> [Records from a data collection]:
● ● ● ● ●

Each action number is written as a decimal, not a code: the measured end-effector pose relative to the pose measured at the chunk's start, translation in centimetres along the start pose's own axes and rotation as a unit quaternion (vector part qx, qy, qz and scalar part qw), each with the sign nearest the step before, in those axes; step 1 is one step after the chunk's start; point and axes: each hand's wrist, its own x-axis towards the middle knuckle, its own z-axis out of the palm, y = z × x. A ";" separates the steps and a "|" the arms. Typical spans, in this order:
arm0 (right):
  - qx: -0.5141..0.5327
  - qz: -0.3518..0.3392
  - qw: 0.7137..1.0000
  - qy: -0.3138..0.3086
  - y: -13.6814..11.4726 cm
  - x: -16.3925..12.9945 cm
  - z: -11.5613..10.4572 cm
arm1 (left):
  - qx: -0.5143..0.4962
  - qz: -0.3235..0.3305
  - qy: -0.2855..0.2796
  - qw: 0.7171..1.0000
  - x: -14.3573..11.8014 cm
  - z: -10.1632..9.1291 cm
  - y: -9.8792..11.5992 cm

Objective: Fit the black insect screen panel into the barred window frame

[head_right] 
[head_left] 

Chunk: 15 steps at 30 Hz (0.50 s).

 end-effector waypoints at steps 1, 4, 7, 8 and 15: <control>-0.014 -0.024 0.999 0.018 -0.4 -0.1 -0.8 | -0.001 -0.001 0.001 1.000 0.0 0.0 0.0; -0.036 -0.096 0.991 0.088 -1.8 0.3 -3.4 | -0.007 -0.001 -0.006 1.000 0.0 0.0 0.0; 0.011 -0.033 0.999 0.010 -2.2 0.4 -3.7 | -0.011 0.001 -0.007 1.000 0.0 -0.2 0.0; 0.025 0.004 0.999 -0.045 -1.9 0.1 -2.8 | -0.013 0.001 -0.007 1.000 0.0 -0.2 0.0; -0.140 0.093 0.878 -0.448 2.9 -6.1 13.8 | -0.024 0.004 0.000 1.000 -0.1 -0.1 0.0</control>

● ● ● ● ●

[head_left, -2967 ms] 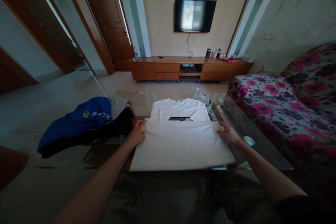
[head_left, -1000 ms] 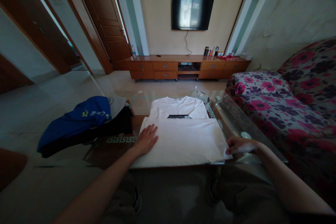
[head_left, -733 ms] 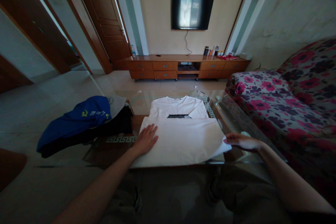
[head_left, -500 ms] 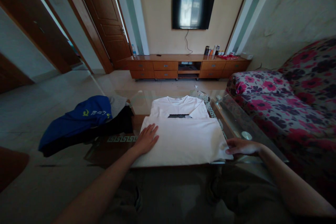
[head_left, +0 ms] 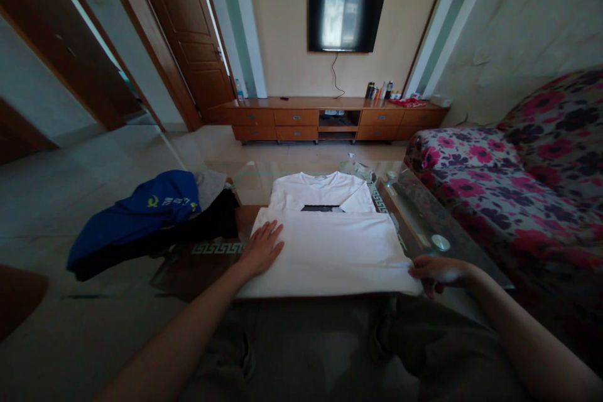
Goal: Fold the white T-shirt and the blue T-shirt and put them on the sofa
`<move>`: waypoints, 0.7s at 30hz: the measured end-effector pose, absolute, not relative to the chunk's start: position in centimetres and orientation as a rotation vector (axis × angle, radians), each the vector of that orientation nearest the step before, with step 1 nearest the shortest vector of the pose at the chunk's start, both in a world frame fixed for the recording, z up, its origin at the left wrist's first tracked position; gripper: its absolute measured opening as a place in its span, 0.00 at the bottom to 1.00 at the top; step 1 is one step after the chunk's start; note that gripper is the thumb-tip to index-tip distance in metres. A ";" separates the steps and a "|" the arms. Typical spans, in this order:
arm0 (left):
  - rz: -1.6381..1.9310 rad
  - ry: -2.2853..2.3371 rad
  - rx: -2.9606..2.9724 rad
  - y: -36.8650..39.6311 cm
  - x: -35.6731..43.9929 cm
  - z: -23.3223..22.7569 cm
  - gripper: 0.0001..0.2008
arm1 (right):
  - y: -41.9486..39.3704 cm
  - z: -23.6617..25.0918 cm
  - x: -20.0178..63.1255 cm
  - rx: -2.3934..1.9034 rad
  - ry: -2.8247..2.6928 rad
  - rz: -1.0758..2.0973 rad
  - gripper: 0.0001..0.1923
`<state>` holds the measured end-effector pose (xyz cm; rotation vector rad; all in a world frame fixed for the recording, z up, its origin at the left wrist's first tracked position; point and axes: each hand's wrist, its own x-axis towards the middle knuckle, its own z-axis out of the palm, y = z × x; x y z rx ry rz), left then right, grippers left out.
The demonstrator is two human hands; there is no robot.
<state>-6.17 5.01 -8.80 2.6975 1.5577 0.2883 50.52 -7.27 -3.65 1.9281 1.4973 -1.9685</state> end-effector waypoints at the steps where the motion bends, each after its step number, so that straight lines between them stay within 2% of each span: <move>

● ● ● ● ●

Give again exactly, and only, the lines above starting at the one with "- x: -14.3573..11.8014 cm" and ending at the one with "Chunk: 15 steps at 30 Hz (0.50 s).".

  - x: -14.3573..11.8014 cm
  - z: -10.1632..9.1291 cm
  - y: -9.8792..11.5992 cm

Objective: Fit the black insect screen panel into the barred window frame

[head_right] 
[head_left] 

Chunk: 15 steps at 30 Hz (0.50 s).

There is no more to the output.